15
港の人間が島に近づいているという噂は本当だった。やはり上陸はできずにぐるっと周回して帰ってくるとのこと。
「万が一、上陸で先を越されるのはまずいな。わしらがが先に上陸しないと。これ以上港の人間に好きかってされるわけにはいかない。観光客を船に詰め込んで金をかせいでいる奴もいる。無法地帯だ。いくらなんでも好き勝手しすぎだろう」
「ひとまず上陸禁止なんておふれでも出してみますか」ハンマースは言ったそばから己の間抜けさにがっかりしていた。「生態系がどうのこうのとか?」
「いまさらきかんだろうな。港の人間どもは気が荒いし。ユボットに連絡してくれ、こっちも大急ぎだ」
ハンマースは了解した後、少し考えた。ユボットは電話を持っていないのだ。だが、あのろくでなしならそこらを歩いていればぶつかるだろう。
いつもの店に行けば会えると簡単に考えていたハンマースはユボットがしばらく顔を見せていないと机から知らされて驚いた。
「最近は全然顔なんて見ないぜ。あいつは思い込むとめんどくさいタイプだからな。下手なことしてなきゃいいが」机はユボットをそれなりに気にかけているようだ。付き合いの長さがうかがえた。

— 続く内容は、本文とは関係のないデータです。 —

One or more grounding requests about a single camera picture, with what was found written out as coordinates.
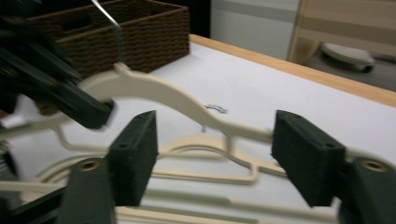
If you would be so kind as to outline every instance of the wall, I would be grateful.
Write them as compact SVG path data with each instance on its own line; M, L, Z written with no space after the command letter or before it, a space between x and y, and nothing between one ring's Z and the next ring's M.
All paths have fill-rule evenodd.
M299 0L212 0L211 37L286 60Z

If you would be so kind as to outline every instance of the wicker basket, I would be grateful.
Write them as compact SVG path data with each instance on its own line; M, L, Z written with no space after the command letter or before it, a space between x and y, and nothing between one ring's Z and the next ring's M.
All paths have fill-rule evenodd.
M186 7L146 0L117 0L102 7L122 28L126 63L133 70L149 72L189 54ZM64 48L82 77L110 70L118 60L114 28L95 6L30 21Z

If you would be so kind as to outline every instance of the metal wire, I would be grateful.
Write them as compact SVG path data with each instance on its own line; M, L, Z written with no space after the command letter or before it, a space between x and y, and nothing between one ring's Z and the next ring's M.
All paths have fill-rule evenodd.
M126 63L125 45L124 45L122 29L120 25L105 11L104 8L102 8L102 6L99 4L97 0L92 0L92 2L110 20L111 24L113 25L117 38L119 61L121 63Z

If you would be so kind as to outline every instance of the wooden table edge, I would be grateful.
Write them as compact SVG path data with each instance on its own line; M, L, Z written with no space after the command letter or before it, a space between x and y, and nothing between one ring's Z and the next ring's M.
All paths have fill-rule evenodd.
M289 63L277 58L266 56L251 50L241 49L236 46L221 43L219 41L198 35L190 35L190 42L231 54L254 63L259 63L297 77L311 80L339 91L348 92L359 97L378 102L382 105L396 107L396 92L394 91L384 90L347 78L320 72L318 70L304 67L296 63Z

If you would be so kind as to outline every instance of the white table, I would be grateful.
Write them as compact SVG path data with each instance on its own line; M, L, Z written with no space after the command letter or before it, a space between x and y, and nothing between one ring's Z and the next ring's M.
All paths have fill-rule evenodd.
M197 43L201 39L193 36L192 40ZM177 84L204 105L219 105L227 109L227 114L219 115L225 119L244 122L259 128L273 129L275 112L278 109L287 110L310 120L347 147L359 148L396 163L395 107L292 76L195 43L191 43L190 55L157 69L151 74ZM133 116L153 109L157 110L160 145L171 139L201 131L199 124L162 105L140 99L117 99L116 102L119 110L108 128L102 132L91 132L77 124L67 125L67 137L70 141L108 146ZM21 112L8 118L6 125L43 119L37 115L33 105L26 100L21 103L20 108ZM212 130L208 132L219 135ZM13 154L20 167L21 178L24 180L31 180L49 165L77 154L64 150L52 132L35 133L10 139L9 142L13 146ZM270 146L244 140L238 141L237 145L249 155L272 160ZM247 172L245 168L229 162L217 164L165 159L158 161L156 167L192 169L200 172L216 170L222 174L240 175ZM262 174L260 180L251 186L151 178L148 188L233 197L254 203L275 203L309 210L297 190L286 178L268 174ZM309 223L293 217L274 217L268 214L226 210L211 206L152 201L143 201L143 204L161 204L170 208L191 208L199 212L285 221L286 223ZM316 210L334 213L336 207Z

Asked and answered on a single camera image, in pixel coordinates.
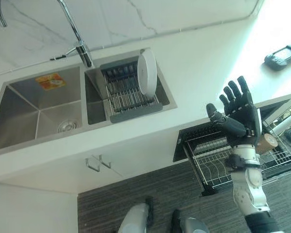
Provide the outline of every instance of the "white cabinet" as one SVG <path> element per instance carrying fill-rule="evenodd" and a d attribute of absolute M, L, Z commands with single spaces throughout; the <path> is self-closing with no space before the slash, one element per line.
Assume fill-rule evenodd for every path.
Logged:
<path fill-rule="evenodd" d="M 87 157 L 91 166 L 99 165 L 99 162 L 90 154 Z M 50 191 L 80 193 L 121 179 L 120 175 L 104 166 L 100 166 L 100 172 L 89 169 L 82 155 L 81 158 L 65 159 L 65 161 L 60 160 L 43 165 L 33 172 L 7 179 L 3 183 Z"/>
<path fill-rule="evenodd" d="M 68 193 L 85 192 L 172 165 L 177 137 L 178 131 L 164 131 L 106 148 L 102 161 L 107 165 L 111 162 L 111 169 L 99 162 L 99 154 L 88 151 L 39 166 L 3 183 Z M 88 168 L 86 158 L 90 166 L 99 166 L 100 172 Z"/>

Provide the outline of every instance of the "robotic hand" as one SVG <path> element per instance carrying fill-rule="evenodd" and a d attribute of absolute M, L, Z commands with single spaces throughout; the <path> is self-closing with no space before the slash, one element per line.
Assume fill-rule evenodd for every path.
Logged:
<path fill-rule="evenodd" d="M 225 116 L 212 103 L 207 104 L 210 121 L 226 132 L 227 141 L 234 153 L 226 159 L 232 168 L 233 199 L 243 213 L 251 232 L 278 232 L 276 221 L 262 190 L 262 174 L 255 147 L 261 136 L 260 117 L 252 102 L 251 93 L 243 76 L 238 78 L 241 87 L 230 81 L 224 88 L 220 100 L 224 104 Z"/>

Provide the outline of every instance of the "white pipe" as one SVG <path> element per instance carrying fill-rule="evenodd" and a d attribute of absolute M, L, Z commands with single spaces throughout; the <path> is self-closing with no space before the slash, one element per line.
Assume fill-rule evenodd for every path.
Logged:
<path fill-rule="evenodd" d="M 273 132 L 277 135 L 281 134 L 284 130 L 291 126 L 291 116 L 282 121 L 279 125 L 273 128 Z"/>

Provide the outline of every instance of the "handheld device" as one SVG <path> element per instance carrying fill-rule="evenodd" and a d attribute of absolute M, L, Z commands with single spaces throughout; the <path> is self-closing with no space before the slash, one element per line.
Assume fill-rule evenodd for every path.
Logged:
<path fill-rule="evenodd" d="M 273 52 L 264 58 L 265 64 L 273 70 L 284 69 L 291 62 L 291 45 Z"/>

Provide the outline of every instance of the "white countertop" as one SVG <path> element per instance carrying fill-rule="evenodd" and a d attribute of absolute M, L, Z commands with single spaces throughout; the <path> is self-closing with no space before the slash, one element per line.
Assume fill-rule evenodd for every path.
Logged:
<path fill-rule="evenodd" d="M 101 58 L 151 47 L 178 107 L 0 155 L 0 180 L 63 157 L 89 150 L 100 154 L 131 138 L 205 122 L 206 104 L 222 109 L 218 97 L 239 75 L 246 78 L 255 103 L 291 94 L 291 64 L 281 72 L 262 65 L 265 55 L 291 44 L 291 30 L 279 19 L 270 20 L 280 10 L 266 2 L 257 22 L 252 18 L 93 52 L 93 58 Z M 79 62 L 74 56 L 1 75 L 0 90 L 3 82 Z"/>

「そうか。それならしかたがない。ところで最近ここいらの連中が島を目指してるってのはどうだ? なんか情報ないかな? 市長があせってるんだ、市長があせるとろくなことがない」自分はまったくのんきにいきたいのに他人のあせりにあてられるなんてやってられない、ハンマースは他人に急かされるのがこの世で一番嫌いだった。
「ひとつには―今、波がおだやかだからじゃないか? 聞いた話だと湖みたいらしいぜ」
「誰かが上陸するのも時間の問題か」ハンマースは頭の後ろを両手で抱えて首を廻した。肩と首がこってしょうがないのだ。ハンマースは他人よりほんのちょっと首が長かった。
「好きにさせといたら? どうせ上がったって何にもないんだろ? 櫓は取り壊されて跡形もなし、絶景ったってすぐあきるさ、どうせそこまで絶景じゃない。それより祭りはどうなった?」
「祭りのことはノーコメントだ。ノープランだよ! いつも通りでいいと思うんだがなぁ! 次から次へと解決できないことばかりだ。まるで役所で働いているみたいだよ!」
ハンマースはつまらない冗談を言ってフルーツジュースが陽に当たるのをいっとき見つめていた。全てのことがどうでもよくなってきた。ほんとにそうできたらどんなにいいだろう! しかし、ほかにやりたいことがあるわけでもなし、この仕事をやるよりしょうがないのだ。自分がとてもかわいそうに思えてきた。誰かにきちんと憐れんでもらいたいところである。
「今、俺が何考えてたか分かる?」少しの沈黙の後、ハンマースは机に訊いた。
「分かるわけないだろ」机はどうでもよさそうに返事をした。
「ひょっとしたら分かるかと。あんたは特別だからな」
「あの島のことじゃないのか?」少し間を開けてから興味がなさそうに机が言った。
「いや、違うんだよ」
机の上に置かれたグラスは水滴がびっしりついていた。こんなことを毎日のように考えていたんではダメになる。そんな日々が何年続いてしまったことか。ハンマースはもはや自分に抵抗する力が残っていないという事実が心底身に染みた。これが歳を取るということなのだ。今までのはただの年よりの振りだったのだ。果たして自分に足りなかったのはなんだったんだろう?